From the entries below, retype only the lines from the one with "beige paper sheet: box: [142, 124, 184, 151], surface" through the one with "pink lying cup: box: [118, 128, 140, 143], surface", exactly as written.

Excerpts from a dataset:
┄┄┄┄┄┄

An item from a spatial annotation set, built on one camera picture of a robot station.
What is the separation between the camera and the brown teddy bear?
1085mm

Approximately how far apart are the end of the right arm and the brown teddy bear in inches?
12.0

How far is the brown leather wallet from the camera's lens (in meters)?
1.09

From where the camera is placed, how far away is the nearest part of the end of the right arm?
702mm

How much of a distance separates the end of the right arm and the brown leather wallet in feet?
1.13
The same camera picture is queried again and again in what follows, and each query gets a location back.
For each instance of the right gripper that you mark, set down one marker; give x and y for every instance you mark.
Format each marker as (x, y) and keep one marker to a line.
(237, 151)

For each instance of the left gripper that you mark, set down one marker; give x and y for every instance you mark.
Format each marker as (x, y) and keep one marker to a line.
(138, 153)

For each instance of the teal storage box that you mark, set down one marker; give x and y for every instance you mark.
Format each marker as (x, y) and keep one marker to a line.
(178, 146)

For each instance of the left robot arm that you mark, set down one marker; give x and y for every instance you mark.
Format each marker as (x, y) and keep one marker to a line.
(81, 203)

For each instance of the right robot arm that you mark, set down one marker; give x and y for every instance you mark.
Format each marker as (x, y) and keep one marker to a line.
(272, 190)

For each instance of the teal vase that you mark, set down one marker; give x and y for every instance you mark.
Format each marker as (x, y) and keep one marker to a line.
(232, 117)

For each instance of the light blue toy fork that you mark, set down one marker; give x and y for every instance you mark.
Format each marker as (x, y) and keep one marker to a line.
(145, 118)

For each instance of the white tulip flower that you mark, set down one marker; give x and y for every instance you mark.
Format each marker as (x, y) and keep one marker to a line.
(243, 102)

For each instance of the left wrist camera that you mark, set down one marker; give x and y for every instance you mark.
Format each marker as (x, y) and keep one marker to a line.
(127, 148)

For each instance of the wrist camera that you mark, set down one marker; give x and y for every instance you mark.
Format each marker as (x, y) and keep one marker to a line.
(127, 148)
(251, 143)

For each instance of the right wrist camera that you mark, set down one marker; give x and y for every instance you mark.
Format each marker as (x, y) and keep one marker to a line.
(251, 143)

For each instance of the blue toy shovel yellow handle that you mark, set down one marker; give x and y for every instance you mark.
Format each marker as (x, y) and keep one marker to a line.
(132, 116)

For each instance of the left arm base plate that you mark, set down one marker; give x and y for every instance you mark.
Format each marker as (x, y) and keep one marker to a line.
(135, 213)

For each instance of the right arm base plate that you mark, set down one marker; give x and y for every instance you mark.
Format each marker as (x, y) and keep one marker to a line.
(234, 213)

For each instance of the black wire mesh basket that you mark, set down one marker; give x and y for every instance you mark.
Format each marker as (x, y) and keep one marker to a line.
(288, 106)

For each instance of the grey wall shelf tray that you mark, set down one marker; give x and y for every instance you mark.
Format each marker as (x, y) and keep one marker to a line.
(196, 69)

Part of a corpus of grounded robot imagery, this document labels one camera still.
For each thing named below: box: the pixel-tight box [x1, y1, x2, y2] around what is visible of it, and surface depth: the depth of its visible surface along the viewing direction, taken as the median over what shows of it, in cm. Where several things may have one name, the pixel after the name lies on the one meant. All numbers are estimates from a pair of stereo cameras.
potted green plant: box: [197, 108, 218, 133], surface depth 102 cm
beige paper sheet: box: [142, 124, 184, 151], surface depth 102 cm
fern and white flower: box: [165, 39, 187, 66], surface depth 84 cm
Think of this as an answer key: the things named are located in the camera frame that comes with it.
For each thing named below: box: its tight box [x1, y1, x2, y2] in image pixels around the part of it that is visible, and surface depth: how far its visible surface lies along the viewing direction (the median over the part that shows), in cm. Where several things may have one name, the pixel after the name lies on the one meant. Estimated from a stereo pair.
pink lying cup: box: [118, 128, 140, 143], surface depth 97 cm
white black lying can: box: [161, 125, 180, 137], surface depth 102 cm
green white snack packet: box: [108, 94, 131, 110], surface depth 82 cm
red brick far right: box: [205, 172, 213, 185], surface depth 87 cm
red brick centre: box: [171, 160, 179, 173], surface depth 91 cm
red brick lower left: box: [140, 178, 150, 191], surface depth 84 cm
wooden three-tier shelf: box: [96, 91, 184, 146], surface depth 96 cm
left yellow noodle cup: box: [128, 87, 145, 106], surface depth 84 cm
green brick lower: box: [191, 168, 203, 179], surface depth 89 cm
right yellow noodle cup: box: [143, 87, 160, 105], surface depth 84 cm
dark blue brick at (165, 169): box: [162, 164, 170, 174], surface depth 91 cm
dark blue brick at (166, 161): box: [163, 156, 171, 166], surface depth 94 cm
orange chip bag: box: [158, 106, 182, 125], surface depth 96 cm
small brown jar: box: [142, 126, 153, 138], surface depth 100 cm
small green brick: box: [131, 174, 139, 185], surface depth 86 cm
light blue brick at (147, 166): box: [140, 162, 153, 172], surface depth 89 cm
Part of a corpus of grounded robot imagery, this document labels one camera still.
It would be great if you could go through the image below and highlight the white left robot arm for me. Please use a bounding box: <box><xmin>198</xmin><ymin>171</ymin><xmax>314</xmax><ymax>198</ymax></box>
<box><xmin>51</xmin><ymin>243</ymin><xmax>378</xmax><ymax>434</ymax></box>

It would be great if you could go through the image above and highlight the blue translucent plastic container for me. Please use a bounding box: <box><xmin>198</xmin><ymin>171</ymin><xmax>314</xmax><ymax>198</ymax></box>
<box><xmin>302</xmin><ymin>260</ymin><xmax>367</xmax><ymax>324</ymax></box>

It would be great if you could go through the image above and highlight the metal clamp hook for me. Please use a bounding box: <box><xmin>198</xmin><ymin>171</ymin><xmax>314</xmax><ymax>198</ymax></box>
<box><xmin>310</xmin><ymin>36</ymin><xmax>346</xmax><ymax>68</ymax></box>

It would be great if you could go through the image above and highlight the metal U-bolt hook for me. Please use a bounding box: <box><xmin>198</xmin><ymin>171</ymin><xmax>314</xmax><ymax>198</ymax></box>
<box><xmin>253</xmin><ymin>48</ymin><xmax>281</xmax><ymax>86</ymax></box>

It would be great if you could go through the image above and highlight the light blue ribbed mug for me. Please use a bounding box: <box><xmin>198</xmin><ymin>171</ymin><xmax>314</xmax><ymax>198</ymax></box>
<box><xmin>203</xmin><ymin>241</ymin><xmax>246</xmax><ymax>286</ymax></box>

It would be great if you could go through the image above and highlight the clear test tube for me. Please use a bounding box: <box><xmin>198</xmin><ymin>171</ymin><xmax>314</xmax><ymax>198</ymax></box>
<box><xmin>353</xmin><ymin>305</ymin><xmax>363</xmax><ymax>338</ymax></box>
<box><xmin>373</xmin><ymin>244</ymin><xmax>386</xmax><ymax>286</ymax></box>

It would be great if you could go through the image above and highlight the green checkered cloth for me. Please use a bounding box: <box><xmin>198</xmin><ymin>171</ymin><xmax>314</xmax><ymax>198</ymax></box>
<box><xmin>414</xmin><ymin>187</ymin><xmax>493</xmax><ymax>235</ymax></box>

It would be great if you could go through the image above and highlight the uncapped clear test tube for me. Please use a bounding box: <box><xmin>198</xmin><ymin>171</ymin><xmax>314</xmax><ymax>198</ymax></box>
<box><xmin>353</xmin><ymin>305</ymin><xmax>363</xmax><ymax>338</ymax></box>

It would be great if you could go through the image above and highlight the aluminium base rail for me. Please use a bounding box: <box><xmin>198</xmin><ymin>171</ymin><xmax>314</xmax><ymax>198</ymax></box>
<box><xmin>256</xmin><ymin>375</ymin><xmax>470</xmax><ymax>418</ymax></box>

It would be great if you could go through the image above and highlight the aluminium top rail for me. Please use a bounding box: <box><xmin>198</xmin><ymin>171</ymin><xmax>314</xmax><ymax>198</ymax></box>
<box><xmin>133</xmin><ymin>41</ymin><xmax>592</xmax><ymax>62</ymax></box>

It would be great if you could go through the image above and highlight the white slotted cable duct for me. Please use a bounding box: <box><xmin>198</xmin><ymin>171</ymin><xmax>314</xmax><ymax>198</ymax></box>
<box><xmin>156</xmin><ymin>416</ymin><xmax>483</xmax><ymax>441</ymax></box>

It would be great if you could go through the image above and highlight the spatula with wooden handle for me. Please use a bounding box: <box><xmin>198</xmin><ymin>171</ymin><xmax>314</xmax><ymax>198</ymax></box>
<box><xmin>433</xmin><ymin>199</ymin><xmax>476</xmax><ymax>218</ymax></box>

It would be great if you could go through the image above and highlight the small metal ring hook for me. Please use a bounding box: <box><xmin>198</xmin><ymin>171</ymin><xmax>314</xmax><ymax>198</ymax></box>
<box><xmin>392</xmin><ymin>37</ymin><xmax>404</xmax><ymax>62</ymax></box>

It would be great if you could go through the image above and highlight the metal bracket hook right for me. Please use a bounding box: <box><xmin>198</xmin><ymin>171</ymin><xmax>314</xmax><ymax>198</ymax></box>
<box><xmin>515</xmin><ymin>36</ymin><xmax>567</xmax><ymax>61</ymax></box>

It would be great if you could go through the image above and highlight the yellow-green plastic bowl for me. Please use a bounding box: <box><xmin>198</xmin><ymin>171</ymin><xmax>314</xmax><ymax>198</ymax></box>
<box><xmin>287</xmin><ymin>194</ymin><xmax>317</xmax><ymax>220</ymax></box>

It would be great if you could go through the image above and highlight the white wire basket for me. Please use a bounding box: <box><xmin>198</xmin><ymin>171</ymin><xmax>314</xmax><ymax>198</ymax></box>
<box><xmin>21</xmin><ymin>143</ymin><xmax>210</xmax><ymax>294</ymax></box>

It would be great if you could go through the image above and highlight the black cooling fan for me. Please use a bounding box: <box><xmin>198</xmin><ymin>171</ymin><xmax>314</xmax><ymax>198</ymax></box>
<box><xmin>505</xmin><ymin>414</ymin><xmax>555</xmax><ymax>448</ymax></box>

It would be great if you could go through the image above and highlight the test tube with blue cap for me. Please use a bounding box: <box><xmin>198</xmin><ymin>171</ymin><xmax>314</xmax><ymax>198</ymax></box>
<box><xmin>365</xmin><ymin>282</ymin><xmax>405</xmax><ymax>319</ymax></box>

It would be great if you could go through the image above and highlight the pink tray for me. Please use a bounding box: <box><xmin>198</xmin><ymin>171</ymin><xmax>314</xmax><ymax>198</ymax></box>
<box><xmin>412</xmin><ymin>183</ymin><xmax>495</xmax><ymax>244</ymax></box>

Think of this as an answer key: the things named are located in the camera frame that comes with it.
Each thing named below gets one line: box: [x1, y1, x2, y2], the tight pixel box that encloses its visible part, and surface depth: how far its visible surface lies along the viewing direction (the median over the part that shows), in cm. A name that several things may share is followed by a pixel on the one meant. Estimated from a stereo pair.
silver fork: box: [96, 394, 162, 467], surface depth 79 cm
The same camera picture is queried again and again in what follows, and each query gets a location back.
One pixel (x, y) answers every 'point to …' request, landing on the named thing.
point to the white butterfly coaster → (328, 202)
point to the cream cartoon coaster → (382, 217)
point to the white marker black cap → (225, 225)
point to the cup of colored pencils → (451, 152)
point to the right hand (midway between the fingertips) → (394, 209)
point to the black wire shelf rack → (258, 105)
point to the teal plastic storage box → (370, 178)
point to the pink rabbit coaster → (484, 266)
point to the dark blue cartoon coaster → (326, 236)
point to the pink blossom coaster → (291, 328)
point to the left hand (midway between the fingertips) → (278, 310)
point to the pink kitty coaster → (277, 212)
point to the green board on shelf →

┄┄┄┄┄┄

> Written solution:
beige paper sheet: box: [142, 124, 184, 151], surface depth 102 cm
fern and white flower: box: [165, 39, 187, 66], surface depth 84 cm
Think of this as an answer key: the things named are located in the camera frame that comes with it.
For each thing named below: box: its tight box [x1, y1, x2, y2] in image pixels around the part of it that is visible, and surface depth: how far its visible surface lies along the viewing direction (the median over the part that shows), in cm. Where several things may have one name, the pixel after the name lies on the one meant. Estimated from a stereo pair.
pink lying cup: box: [118, 128, 140, 143], surface depth 97 cm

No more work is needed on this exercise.